Biotechnology Regulatory Authority of India: Bill

 

The Biotechnology Regulatory Authority of India (BRAI) Bill-2011, which seeks to establish a statutory independent regulator for biotech sector covering research, transport, import, manufacture and use of organisms and products of modern biotechnology, was introduced in the Lok Sabha on 22nd April 2013.

As per the provisions of bill, the proposed regulator would be a nodal agency of the government to ensure comprehensive safety assessment of organisms and products of modern biotechnology. The commercialization of biotechnology products in agriculture and healthcare would be subject to all other laws for the time being in force. According to the bill, it would regulate trials preceding the clinical trials in the health sector and the present mechanism for regulating clinical trials would continue.

But against the introduction of this bill an Environmental NGO, GREENPEACE, alleged that, “if the Bill is in, safe food is at risk. Withdraw the bill!”

According to the Greenpeace the bill is structure in a flawed and biased manner which will finally keeps our natural food at risk.

 Whats Wrong with this bill?

The bill seems flavorless in terms of its capacity as a regulator because primarily it seems more like a promoter than a regulator. Though in its introduction it explicitly says that it is for promoting safe use of Modern Biotechnology and to set up a regulatory body for that.
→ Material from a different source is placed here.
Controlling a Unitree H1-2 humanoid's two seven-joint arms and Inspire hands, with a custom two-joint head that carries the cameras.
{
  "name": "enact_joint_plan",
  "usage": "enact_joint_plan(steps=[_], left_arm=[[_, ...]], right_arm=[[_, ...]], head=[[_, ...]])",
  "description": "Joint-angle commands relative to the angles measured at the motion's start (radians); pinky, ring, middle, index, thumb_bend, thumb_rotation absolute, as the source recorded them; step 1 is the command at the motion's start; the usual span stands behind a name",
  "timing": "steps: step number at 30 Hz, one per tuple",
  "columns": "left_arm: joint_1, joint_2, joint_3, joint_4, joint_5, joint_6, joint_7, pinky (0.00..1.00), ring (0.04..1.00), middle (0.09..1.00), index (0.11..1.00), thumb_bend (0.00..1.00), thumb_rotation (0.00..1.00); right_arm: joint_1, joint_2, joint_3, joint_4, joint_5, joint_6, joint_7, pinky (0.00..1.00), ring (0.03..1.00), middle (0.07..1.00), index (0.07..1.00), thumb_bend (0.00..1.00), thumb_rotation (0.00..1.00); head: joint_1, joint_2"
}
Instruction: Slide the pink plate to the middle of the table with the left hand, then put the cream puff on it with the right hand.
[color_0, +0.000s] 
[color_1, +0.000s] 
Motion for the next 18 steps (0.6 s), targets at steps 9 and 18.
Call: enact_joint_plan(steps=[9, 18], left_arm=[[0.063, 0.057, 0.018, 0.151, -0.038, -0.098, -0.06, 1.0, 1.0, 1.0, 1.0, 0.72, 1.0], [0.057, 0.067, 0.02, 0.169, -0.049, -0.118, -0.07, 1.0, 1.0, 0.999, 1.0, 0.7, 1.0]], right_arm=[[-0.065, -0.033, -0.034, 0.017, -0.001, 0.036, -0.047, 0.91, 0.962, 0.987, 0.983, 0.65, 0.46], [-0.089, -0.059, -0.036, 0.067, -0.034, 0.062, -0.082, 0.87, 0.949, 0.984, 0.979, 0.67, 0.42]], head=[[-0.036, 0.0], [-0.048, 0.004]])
BRAI is a centralized technocrat run body with no scope for democratic intervention. The bill proposes to set up a 5 member Biotechnology Regulatory Authority of India, of which 2 are part-time members, under the Ministry of Science and technology which will take all decisions on the research, transport, import, manufacture and use of organisms and products created through modern biotechnology.

The bill is considered as unconstitutional as the State governments have been kept out of any decision making role even though agriculture and health are state subjects under the Indian constitution.The section 28 subsection(1) of the BRAI bill super cedes the requirement of the Right to information act and the decision to disclose information for public interest rests with the authority instead of the CIC or the Delhi High court as required by the RTI act 2005. Which means once the bill is in place the Citizens cannot know anything about the GM crops.